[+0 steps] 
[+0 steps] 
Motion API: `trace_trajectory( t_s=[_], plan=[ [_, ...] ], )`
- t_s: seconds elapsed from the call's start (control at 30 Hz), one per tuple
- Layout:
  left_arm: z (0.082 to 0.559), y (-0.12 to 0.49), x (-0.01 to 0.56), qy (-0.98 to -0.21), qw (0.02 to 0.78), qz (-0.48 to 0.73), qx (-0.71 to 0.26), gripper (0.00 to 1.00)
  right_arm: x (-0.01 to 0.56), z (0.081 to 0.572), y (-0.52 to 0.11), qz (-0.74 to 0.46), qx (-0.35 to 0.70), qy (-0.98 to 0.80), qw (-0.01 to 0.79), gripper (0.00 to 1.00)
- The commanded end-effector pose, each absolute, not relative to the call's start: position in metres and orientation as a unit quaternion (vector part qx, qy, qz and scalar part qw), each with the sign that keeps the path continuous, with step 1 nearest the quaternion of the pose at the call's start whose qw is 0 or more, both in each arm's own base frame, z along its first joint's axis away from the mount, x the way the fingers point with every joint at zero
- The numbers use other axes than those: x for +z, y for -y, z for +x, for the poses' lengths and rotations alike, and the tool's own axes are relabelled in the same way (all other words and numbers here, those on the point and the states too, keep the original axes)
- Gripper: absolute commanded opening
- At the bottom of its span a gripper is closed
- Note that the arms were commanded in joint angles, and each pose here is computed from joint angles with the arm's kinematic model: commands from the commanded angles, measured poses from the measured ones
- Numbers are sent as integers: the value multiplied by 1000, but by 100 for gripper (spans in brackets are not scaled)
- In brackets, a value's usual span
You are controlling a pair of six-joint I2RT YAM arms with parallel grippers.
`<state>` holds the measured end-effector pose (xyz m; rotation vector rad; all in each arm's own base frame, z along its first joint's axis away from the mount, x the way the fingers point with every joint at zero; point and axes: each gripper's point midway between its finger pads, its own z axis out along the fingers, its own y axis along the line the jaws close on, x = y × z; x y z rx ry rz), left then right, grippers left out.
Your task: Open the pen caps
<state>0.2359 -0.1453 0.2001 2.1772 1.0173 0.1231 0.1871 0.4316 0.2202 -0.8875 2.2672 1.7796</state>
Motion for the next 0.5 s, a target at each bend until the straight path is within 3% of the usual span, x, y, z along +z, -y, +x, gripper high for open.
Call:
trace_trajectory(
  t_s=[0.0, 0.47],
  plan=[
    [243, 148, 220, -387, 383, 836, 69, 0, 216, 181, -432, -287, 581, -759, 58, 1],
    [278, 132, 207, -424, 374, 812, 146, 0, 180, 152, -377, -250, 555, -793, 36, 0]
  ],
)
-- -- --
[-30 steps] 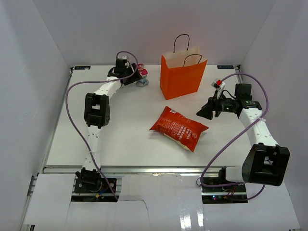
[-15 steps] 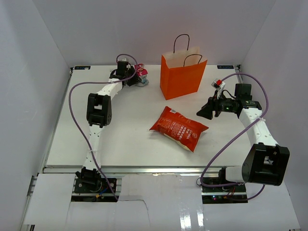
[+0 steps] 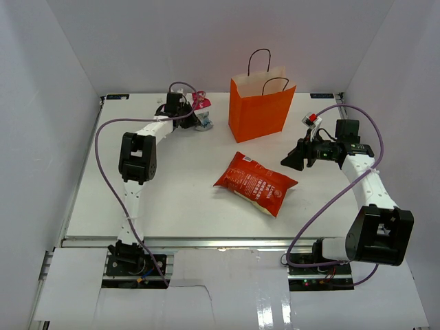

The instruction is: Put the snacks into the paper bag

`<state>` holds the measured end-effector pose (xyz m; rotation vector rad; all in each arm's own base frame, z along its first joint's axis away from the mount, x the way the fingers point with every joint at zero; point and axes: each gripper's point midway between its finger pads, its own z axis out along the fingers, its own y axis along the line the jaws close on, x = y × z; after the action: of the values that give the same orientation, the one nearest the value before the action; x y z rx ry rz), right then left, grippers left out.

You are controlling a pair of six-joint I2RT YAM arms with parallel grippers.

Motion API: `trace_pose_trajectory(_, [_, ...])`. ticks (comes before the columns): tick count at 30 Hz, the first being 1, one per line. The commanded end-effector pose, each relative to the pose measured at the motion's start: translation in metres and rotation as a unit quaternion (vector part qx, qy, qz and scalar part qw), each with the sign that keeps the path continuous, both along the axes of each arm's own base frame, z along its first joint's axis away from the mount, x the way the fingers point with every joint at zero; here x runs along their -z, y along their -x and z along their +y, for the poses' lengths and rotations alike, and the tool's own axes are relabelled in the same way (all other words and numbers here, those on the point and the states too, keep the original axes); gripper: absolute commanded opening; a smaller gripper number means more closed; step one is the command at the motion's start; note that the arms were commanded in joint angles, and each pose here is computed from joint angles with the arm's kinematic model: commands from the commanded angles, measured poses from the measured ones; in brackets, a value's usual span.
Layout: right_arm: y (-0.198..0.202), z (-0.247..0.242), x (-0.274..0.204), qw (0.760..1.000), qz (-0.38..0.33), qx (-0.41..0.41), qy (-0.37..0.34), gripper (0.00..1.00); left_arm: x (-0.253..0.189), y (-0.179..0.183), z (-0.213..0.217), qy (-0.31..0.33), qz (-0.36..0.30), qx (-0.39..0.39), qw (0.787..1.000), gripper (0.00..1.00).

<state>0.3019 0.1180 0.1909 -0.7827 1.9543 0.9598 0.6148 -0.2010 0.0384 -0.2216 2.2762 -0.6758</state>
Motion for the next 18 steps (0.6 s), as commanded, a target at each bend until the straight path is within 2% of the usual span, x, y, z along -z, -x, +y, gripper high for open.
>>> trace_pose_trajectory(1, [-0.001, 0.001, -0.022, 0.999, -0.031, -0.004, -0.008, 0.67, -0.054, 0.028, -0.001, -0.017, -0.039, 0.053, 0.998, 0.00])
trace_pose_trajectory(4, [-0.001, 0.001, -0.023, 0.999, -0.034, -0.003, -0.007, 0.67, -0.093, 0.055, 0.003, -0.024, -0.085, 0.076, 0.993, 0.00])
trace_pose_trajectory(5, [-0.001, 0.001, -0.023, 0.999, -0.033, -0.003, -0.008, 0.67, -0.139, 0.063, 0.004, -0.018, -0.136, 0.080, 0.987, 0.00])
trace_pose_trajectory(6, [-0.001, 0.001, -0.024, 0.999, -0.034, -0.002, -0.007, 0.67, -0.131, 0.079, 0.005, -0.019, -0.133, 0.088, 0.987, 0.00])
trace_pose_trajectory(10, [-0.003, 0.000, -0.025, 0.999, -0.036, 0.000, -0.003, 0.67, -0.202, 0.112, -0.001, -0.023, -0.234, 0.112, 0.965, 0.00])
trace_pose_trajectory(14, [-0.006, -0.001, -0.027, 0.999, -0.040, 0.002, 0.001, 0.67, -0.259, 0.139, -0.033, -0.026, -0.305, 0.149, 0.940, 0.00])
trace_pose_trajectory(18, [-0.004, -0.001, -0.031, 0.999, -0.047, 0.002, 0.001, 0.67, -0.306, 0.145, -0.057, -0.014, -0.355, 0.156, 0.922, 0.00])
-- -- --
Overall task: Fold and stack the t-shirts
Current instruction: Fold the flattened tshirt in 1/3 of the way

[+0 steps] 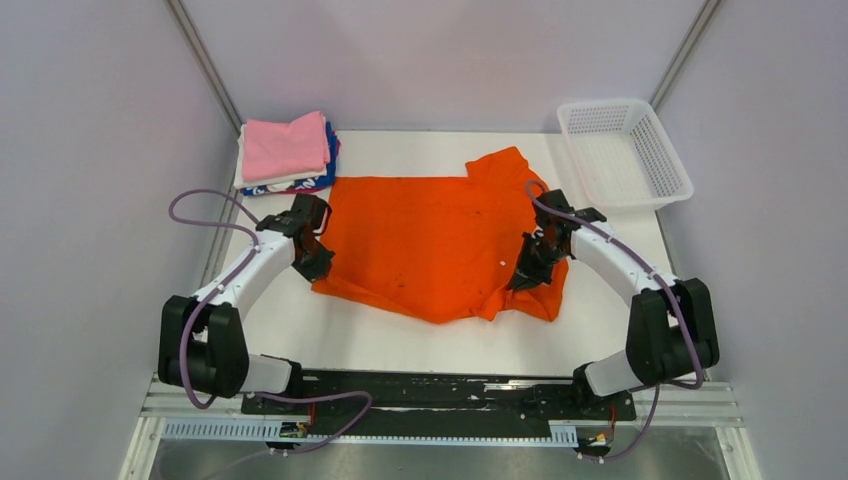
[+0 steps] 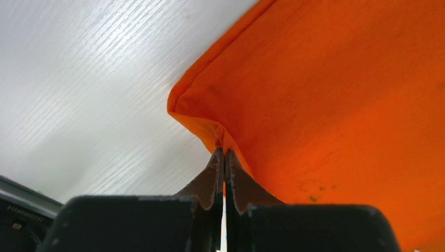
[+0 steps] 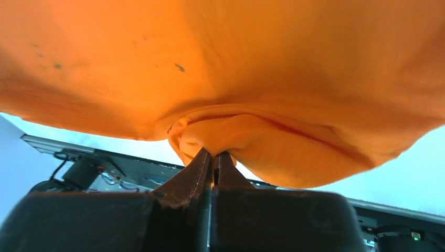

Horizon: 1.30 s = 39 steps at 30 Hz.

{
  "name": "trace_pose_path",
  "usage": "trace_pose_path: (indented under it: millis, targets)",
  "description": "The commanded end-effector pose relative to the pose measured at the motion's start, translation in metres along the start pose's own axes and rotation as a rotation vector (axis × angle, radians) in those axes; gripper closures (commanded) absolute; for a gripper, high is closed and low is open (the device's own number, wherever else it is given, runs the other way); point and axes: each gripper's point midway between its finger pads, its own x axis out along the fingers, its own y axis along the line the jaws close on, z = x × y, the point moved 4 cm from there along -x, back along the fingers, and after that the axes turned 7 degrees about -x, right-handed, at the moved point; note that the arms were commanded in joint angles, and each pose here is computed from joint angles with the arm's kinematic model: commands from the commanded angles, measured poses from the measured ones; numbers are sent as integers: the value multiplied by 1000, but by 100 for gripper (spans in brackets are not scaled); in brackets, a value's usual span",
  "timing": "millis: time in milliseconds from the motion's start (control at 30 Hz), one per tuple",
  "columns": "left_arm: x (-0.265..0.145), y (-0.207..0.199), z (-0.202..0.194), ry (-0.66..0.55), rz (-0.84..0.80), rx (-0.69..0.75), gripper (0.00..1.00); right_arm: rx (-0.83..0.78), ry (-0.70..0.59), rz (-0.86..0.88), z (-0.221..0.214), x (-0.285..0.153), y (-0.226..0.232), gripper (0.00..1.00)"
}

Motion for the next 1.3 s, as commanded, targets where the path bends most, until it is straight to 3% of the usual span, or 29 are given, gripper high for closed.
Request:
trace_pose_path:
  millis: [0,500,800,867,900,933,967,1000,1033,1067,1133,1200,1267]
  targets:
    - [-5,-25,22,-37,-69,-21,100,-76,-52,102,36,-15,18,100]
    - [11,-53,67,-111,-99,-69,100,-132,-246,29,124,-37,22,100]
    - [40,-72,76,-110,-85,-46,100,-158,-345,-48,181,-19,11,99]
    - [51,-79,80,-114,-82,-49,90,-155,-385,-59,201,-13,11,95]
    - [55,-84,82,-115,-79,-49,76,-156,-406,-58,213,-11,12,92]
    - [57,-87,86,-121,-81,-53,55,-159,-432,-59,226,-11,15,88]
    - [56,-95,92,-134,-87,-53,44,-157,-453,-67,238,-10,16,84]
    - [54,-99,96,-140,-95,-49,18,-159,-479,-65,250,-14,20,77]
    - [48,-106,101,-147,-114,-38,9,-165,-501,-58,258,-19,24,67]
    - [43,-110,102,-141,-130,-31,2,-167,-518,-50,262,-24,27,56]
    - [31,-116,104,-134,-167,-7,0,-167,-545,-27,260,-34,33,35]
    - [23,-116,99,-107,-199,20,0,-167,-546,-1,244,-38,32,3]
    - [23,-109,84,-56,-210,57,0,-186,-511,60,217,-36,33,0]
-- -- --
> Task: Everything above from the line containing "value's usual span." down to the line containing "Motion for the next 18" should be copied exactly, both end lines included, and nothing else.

> Answer for this exercise:
Motion API: `trace_pose_trajectory(_, [_, ...])`. ticks (comes before the columns): tick count at 30 Hz, the first being 1, one per line. The commanded end-effector pose, each relative to the pose measured at the motion's start: translation in metres and rotation as a unit quaternion (vector part qx, qy, qz and scalar part qw), each with the sign that keeps the path continuous, both along the axes of each arm's own base frame, z along its first joint's axis away from the mount, x the way the fingers point with every joint at zero; here x runs along their -z, y along their -x and z along their +y, for the poses' lengths and rotations alike, and the tool's own axes are relabelled in the same way (all other words and numbers here, those on the point and the states too, keep the original axes); gripper: absolute commanded opening; a smaller gripper number means more closed; step one is the command at the motion's start; note that the arms were commanded in joint angles, and each pose here is computed from joint angles with the arm's kinematic model: commands from the commanded angles, measured poses from the measured ones; in brackets, a value's usual span.
Layout: right_arm: y (-0.198..0.202), z (-0.247..0.242), x (-0.274..0.204), qw (0.760..1.000), qz (-0.38..0.33), qx (-0.41..0.41), qy (-0.37..0.34), gripper (0.00..1.00); left_arm: x (-0.253..0.189), y (-0.179..0.183), z (-0.213..0.217), qy (-0.31..0.33), qz (-0.36..0.30), qx (-0.39..0.39), qw (0.787..1.000), gripper (0.00..1.00).

<state>0.3019 0.1180 0.1909 -0.7827 1.9543 0.9598 0.6148 -0.2010 0.0384 -0.2216 2.2762 -0.6758</state>
Motion for the next 18 steps (0.6 s), as commanded, a target at each bend until the straight path is within 2% of the usual span, x, y, z along -z, -x, +y, gripper high for open.

This concludes the answer to the exercise.